■ PROBLEM DETAILS
Every entry below should be printed exactly, without its images.
┄┄┄┄┄┄┄┄┄┄
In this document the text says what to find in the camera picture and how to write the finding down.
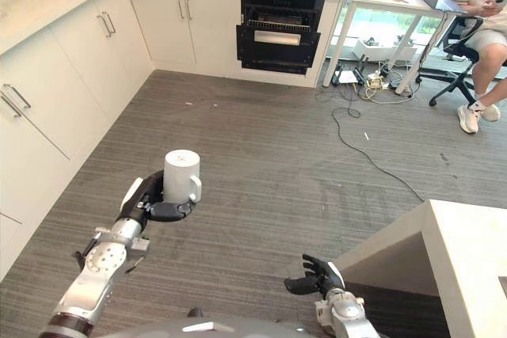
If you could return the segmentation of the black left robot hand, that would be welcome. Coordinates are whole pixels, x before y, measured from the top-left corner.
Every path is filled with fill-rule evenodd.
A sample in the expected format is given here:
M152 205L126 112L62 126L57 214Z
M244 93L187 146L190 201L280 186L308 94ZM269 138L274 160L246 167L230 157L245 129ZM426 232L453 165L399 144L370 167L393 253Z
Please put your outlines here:
M117 220L129 218L146 227L147 221L176 222L188 216L196 203L188 199L182 203L163 200L163 170L146 178L136 178L120 205Z

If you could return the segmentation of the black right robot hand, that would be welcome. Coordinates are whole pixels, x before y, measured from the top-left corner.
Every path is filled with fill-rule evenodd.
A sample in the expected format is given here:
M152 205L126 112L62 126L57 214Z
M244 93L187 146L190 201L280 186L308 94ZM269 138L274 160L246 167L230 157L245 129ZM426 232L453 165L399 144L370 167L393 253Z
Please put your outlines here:
M286 278L286 290L295 295L306 295L319 292L324 298L333 289L345 290L345 282L332 262L325 262L304 253L303 267L305 276L298 279Z

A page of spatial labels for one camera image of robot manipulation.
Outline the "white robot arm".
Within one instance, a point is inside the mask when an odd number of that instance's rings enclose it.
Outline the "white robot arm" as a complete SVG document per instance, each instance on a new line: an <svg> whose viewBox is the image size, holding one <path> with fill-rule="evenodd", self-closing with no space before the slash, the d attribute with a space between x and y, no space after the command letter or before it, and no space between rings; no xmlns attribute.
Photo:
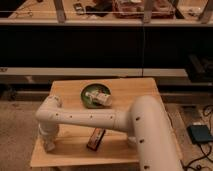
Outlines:
<svg viewBox="0 0 213 171"><path fill-rule="evenodd" d="M136 98L126 111L71 110L61 104L57 96L48 96L36 112L46 152L55 148L59 124L97 127L127 133L137 146L140 171L182 171L165 108L153 96Z"/></svg>

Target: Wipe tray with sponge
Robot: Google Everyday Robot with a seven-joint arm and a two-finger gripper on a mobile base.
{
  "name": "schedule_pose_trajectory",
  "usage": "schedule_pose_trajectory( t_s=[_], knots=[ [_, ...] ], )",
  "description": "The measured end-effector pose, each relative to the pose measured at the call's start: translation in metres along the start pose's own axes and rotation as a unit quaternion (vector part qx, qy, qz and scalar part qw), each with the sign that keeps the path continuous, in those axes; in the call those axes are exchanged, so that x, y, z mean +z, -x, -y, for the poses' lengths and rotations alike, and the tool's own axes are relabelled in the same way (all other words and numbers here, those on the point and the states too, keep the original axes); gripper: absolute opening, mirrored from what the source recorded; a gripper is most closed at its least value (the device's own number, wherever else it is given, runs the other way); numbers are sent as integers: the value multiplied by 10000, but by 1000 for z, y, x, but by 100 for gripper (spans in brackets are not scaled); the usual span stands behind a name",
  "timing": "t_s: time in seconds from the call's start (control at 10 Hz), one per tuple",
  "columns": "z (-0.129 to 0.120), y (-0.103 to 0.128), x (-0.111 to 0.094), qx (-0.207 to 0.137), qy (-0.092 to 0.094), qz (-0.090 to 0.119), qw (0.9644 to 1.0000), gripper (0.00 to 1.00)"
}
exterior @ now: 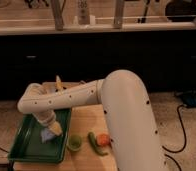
┄┄┄┄┄┄┄┄┄┄
■ OUTPUT OF THE TASK
In this document the text says what to find in the camera picture and how to write the finding down.
If you could return the segmentation of the black left robot hand, that would be welcome. Coordinates are whole pixels, x before y, measured from the top-left corner.
Every path is filled with fill-rule evenodd.
A sample in the expected format is given here:
M152 205L126 112L62 126L57 214Z
M244 93L187 146L190 201L280 186L308 94ZM269 138L274 160L246 167L230 157L245 129ZM426 232L453 165L399 144L370 167L393 253Z
Please put your outlines here:
M117 220L129 218L146 227L147 221L176 222L188 216L196 203L188 199L182 203L163 200L163 170L146 178L136 178L120 205Z

If you could return the segmentation of the black right robot hand, that would be welcome. Coordinates are whole pixels, x before y, measured from the top-left corner.
Every path is filled with fill-rule evenodd.
A sample in the expected format is given here:
M152 205L126 112L62 126L57 214Z
M244 93L187 146L190 201L280 186L308 94ZM269 138L274 160L246 167L230 157L245 129ZM426 232L453 165L399 144L370 167L393 253Z
Please put your outlines here:
M286 278L286 290L295 295L306 295L319 292L324 298L333 289L345 290L345 282L332 262L325 262L304 253L303 267L305 276L298 279Z

A page of spatial labels for one camera image of robot manipulation.
Outline the "white robot arm".
Within one instance, a point is inside the mask when an odd number of that instance's rings enclose it.
Outline the "white robot arm" as a complete SVG document per instance, each instance on a new line: an <svg> whose viewBox is the image size, holding one <path> with fill-rule="evenodd", self-closing with no space before the slash, the d attribute with a space between x and y, no space after the command letter or before it, and no space between rings; no xmlns attribute.
Photo:
Outlines:
<svg viewBox="0 0 213 171"><path fill-rule="evenodd" d="M136 98L126 111L71 110L61 104L57 96L48 96L36 112L46 152L55 148L59 124L97 127L127 133L137 146L140 171L182 171L165 108L153 96Z"/></svg>

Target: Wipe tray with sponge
Robot: Google Everyday Robot with a seven-joint arm and a two-finger gripper on a mobile base.
{
  "name": "schedule_pose_trajectory",
  "usage": "schedule_pose_trajectory( t_s=[_], knots=[ [_, ...] ], )",
  "description": "The measured end-effector pose, each relative to the pose measured at the call's start: translation in metres along the start pose's own axes and rotation as a unit quaternion (vector part qx, qy, qz and scalar part qw), each with the sign that keeps the path continuous, in those axes; in the call those axes are exchanged, so that x, y, z mean +z, -x, -y, for the poses' lengths and rotations alike, and the tool's own axes are relabelled in the same way (all other words and numbers here, those on the point and the states too, keep the original axes); gripper: absolute opening, mirrored from what the source recorded; a gripper is most closed at its least value (the device's own number, wherever else it is given, runs the other way); numbers are sent as integers: the value multiplied by 10000, but by 1000 for z, y, x, but by 100 for gripper (spans in brackets are not scaled); the usual span stands behind a name",
  "timing": "t_s: time in seconds from the call's start (control at 10 Hz), one per tuple",
  "columns": "z (-0.129 to 0.120), y (-0.103 to 0.128), x (-0.111 to 0.094), qx (-0.207 to 0.137), qy (-0.092 to 0.094), qz (-0.090 to 0.119), qw (0.9644 to 1.0000), gripper (0.00 to 1.00)"
}
exterior @ now: 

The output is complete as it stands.